◆ **About this task**
Return exactly the lines below, starting with the one that has "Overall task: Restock" and going on through the one that has "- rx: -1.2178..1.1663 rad".

◆ **Data for review**

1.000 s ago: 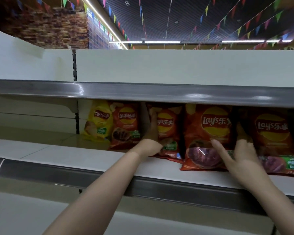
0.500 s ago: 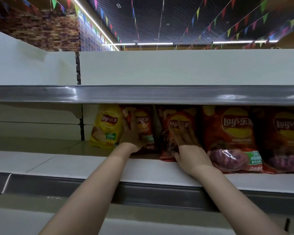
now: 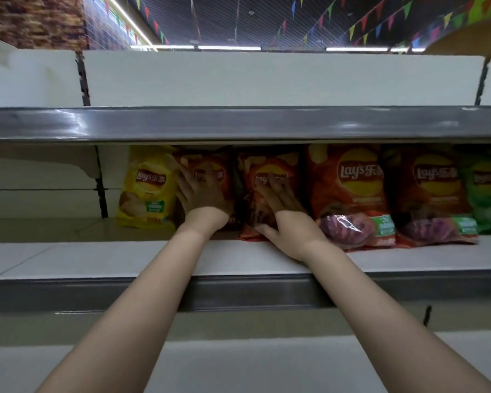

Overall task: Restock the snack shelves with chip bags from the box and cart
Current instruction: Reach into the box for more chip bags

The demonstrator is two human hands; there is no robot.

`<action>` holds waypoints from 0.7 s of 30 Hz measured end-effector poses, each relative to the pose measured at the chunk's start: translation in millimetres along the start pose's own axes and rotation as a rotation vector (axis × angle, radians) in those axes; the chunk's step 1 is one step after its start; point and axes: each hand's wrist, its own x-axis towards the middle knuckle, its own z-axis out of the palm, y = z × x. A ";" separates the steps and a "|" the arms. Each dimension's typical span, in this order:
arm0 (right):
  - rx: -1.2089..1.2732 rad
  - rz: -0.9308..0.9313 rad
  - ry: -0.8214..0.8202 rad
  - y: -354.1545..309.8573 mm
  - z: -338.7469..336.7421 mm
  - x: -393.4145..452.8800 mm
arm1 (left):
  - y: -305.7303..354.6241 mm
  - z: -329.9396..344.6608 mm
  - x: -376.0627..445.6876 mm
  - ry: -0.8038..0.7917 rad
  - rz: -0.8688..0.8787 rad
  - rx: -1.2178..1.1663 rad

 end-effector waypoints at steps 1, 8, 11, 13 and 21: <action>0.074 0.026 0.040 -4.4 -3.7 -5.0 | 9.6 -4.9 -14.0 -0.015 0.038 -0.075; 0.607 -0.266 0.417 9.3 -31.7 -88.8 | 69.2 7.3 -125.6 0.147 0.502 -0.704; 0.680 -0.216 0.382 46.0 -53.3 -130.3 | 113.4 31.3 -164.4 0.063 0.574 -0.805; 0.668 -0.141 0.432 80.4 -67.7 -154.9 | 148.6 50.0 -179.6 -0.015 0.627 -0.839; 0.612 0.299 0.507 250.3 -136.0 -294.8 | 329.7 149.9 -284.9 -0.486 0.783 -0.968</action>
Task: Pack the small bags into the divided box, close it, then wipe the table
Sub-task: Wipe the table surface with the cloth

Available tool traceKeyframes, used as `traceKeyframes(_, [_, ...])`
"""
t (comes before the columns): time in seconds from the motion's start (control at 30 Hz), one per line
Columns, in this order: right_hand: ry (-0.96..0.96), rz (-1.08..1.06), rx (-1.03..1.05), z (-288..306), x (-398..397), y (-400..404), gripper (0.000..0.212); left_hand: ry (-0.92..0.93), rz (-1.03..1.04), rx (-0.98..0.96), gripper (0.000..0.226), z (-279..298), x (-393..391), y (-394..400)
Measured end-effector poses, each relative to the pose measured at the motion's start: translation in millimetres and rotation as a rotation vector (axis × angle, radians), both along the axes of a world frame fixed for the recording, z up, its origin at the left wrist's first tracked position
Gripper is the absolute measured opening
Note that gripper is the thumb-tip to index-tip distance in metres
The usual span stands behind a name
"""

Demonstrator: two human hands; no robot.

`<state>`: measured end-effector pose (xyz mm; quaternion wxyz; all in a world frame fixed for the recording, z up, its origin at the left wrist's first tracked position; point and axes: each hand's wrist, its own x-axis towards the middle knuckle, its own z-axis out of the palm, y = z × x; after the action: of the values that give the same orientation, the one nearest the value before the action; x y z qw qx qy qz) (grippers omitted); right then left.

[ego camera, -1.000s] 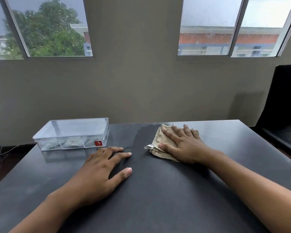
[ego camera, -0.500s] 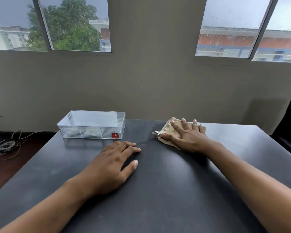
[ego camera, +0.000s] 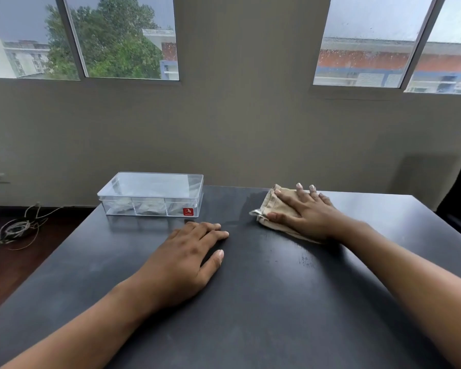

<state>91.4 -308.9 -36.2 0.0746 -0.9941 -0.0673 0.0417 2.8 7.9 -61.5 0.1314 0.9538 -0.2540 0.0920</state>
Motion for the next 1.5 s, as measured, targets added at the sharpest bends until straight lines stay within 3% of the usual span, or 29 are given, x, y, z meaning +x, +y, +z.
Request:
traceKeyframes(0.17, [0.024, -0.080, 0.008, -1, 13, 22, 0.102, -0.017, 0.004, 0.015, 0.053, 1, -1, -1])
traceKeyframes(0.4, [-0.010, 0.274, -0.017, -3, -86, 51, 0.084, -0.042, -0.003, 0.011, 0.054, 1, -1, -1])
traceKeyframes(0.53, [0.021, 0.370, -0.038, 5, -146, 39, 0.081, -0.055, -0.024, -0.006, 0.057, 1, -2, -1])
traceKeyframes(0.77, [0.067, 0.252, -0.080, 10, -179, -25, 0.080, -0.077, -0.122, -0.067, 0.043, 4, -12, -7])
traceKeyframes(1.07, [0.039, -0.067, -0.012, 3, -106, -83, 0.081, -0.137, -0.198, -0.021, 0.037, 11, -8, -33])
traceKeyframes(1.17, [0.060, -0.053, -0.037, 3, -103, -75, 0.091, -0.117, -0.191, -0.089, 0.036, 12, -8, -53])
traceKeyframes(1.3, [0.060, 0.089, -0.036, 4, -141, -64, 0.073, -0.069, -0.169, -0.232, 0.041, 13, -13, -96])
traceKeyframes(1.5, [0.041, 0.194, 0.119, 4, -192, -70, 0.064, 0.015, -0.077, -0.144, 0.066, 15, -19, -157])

◆ **Result of the exercise**
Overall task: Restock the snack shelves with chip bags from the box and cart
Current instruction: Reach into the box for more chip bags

The demonstrator is two human hands; there is no robot.

`<action>` holds waypoints from 0.7 s of 30 Hz measured end-effector poses, each relative to the pose measured at the chunk's start: translation in millimetres along the start pose's own axes and rotation as a rotation vector (axis × angle, radians) in those axes; the chunk's step 1 is one step after its start; point and axes: each hand's wrist, its own x-axis towards the middle knuckle, its own z-axis out of the palm, y = z × x. A ";" separates the steps and a "|" the arms. Each dimension's typical span, in this order:
arm0 (right):
  - rx: -1.2089..1.2732 rad
  - rz: -0.9308..0.9313 rad
  - ry: -0.8214..0.8202 rad
  - y: -354.1545..309.8573 mm
  - z: -338.7469..336.7421 mm
  - x: -393.4145..452.8800 mm
arm1 (left):
  - y: -305.7303..354.6241 mm
  - z: -329.9396..344.6608 mm
  - x: -376.0627..445.6876 mm
  - ry: -0.8038..0.7917 rad
  - rz: -0.8688..0.8787 rad
  - rx: -1.2178..1.1663 rad

The required output has been supplied.